== ABOUT THIS EXERCISE ==
Without changing anything, set down every line shown below.

DATASET CONTENT Start Marker

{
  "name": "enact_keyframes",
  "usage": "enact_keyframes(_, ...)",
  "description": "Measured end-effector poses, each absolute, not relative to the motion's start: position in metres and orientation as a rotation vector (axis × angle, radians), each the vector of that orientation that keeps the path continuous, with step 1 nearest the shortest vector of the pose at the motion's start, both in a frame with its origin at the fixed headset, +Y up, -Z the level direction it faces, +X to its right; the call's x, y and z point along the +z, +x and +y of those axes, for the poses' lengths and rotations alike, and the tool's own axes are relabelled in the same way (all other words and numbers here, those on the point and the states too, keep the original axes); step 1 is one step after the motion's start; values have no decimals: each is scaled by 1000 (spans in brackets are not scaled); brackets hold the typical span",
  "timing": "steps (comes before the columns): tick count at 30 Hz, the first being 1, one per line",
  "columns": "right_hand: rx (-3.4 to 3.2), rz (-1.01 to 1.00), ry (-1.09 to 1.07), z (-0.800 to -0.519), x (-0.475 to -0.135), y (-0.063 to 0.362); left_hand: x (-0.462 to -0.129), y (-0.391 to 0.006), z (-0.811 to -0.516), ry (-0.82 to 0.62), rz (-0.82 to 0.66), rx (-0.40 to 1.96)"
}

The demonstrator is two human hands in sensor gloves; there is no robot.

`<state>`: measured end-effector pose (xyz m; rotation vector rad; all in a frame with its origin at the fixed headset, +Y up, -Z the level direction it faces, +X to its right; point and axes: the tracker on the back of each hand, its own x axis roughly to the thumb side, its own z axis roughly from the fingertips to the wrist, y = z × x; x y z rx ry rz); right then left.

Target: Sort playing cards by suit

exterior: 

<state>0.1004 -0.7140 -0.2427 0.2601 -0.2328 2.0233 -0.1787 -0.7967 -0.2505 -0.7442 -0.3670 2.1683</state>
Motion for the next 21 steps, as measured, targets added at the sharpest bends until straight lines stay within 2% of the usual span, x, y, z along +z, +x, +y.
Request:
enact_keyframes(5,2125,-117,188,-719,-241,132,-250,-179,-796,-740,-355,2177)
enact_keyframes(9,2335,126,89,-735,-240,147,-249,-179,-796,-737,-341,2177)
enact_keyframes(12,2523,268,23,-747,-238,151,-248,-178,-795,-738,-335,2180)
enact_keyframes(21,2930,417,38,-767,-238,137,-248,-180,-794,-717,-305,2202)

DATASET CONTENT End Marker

== TASK SOLUTION ==
{
  "name": "enact_keyframes",
  "usage": "enact_keyframes(_, ...)",
  "description": "Measured end-effector poses, each absolute, not relative to the motion's start: position in metres and orientation as a rotation vector (axis × angle, radians), each the vector of that orientation that keeps the path continuous, with step 1 nearest the shortest vector of the pose at the motion's start, both in a frame with its origin at the fixed headset, +Y up, -Z the level direction it faces, +X to its right; the call's x, y and z point along the +z, +x and +y of those axes, for the poses' lengths and rotations alike, and the tool's own axes are relabelled in the same way (all other words and numbers here, those on the point and the states too, keep the original axes); step 1 is one step after the motion's start; values have no decimals: each is scaled by 1000 (spans in brackets are not scaled); brackets hold the typical span",
  "timing": "steps (comes before the columns): tick count at 30 Hz, the first being 1, one per line",
  "columns": "right_hand: rx (-3.4 to 3.2), rz (-1.01 to 1.00), ry (-1.09 to 1.07), z (-0.800 to -0.519), x (-0.475 to -0.135), y (-0.063 to 0.362); left_hand: x (-0.462 to -0.129), y (-0.391 to 0.006), z (-0.811 to -0.516), ry (-0.82 to 0.62), rz (-0.82 to 0.66), rx (-0.40 to 1.96)"
}

The demonstrator is two human hands in sensor gloves; there is no robot.

`<state>`: measured end-effector pose (xyz m; rotation vector rad; all in a frame with its origin at the fixed headset, +Y up, -Z the level direction it faces, +X to its right; point and axes: the tracker on the back of each hand, its own x axis roughly to the thumb side, its own z axis roughly from the fingertips to the wrist, y = z × x; x y z rx ry rz); right then left.

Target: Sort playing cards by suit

exterior: 

<state>0.1004 -0.7140 -0.2427 0.2601 -0.2328 2.0233 -0.1787 -0.7967 -0.2505 -0.7442 -0.3670 2.1683</state>
Motion for the next 21 steps, as measured, targets added at the sharpest bends until straight lines stay within 2% of the usual span, x, y, z along +z, +x, +y.
Request:
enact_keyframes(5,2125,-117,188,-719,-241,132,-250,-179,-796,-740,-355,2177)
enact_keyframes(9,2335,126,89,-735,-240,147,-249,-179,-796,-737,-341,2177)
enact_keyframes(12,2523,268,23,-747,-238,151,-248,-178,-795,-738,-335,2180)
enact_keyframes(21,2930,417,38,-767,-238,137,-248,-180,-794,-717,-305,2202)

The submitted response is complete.